┌─ Data excerpt

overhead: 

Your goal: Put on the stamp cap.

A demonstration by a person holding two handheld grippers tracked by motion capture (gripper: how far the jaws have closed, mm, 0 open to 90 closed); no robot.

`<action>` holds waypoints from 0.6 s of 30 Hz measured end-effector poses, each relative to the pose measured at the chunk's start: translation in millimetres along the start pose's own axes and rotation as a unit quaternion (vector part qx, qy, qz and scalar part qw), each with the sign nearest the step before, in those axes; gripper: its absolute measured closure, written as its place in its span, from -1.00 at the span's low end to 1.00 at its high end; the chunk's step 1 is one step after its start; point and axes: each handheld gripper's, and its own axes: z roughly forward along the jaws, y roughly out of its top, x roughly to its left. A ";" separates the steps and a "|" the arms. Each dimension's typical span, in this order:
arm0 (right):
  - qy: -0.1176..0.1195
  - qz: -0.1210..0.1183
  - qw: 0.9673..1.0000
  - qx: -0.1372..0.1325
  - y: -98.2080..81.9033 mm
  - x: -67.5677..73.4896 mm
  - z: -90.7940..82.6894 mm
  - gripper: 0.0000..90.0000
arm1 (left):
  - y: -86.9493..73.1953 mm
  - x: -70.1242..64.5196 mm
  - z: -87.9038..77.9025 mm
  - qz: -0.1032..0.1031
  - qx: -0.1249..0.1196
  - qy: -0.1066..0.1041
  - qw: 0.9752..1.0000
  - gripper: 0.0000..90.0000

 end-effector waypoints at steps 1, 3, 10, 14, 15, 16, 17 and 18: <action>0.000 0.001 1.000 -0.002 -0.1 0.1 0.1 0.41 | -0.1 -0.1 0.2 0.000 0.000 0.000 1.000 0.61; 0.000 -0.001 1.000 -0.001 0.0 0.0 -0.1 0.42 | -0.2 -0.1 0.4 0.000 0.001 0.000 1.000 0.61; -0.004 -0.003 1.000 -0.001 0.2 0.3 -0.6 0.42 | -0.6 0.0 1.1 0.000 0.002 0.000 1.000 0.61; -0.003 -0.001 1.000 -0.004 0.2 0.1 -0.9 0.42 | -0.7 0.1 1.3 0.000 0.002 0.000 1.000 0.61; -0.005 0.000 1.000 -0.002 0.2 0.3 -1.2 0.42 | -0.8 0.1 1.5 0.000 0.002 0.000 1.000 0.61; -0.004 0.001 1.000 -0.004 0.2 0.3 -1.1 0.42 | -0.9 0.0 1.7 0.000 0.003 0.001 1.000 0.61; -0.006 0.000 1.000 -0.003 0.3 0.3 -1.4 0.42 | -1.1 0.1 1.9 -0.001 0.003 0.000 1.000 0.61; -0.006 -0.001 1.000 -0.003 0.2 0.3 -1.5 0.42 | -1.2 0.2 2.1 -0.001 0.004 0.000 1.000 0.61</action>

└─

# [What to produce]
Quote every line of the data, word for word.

# [Task response]
overhead: 

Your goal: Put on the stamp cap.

A demonstration by a person holding two handheld grippers tracked by motion capture (gripper: how far the jaws have closed, mm, 0 open to 90 closed); no robot.

`<action>` holds waypoints from 0.6 s of 30 Hz measured end-effector poses, each relative to the pose measured at the chunk's start: translation in millimetres along the start pose's own axes and rotation as a unit quaternion (vector part qx, qy, qz and scalar part qw), each with the sign nearest the step before, in those axes; gripper: its absolute measured closure, written as its place in its span, from -1.00 at the span's low end to 1.00 at its high end; the chunk's step 1 is one step after its start; point and axes: each handheld gripper's, and its own axes: z roughly forward along the jaws, y roughly out of its top, x roughly to its left. A ";" separates the steps and a "|" the arms. Each dimension's typical span, in this order:
arm0 (right):
  - qy: -0.1176..0.1195
  - qz: -0.1210..0.1183
  - qw: 0.9673..1.0000
  - qx: -0.1372..0.1325
  - y: -98.2080..81.9033 mm
  - x: -67.5677..73.4896 mm
  - z: -90.7940..82.6894 mm
  - gripper: 0.0000..90.0000
arm1 (left):
  - y: -86.9493..73.1953 mm
  - x: -70.1242..64.5196 mm
  - z: -87.9038..77.9025 mm
  - qz: -0.1032..0.1031
  - qx: -0.1249..0.1196
  - qy: -0.1066..0.1041
  - qw: 0.9752..1.0000
  - gripper: 0.0000..90.0000

 end-effector waypoints at steps 1, 3, 10, 14, 15, 16, 17 and 18: <action>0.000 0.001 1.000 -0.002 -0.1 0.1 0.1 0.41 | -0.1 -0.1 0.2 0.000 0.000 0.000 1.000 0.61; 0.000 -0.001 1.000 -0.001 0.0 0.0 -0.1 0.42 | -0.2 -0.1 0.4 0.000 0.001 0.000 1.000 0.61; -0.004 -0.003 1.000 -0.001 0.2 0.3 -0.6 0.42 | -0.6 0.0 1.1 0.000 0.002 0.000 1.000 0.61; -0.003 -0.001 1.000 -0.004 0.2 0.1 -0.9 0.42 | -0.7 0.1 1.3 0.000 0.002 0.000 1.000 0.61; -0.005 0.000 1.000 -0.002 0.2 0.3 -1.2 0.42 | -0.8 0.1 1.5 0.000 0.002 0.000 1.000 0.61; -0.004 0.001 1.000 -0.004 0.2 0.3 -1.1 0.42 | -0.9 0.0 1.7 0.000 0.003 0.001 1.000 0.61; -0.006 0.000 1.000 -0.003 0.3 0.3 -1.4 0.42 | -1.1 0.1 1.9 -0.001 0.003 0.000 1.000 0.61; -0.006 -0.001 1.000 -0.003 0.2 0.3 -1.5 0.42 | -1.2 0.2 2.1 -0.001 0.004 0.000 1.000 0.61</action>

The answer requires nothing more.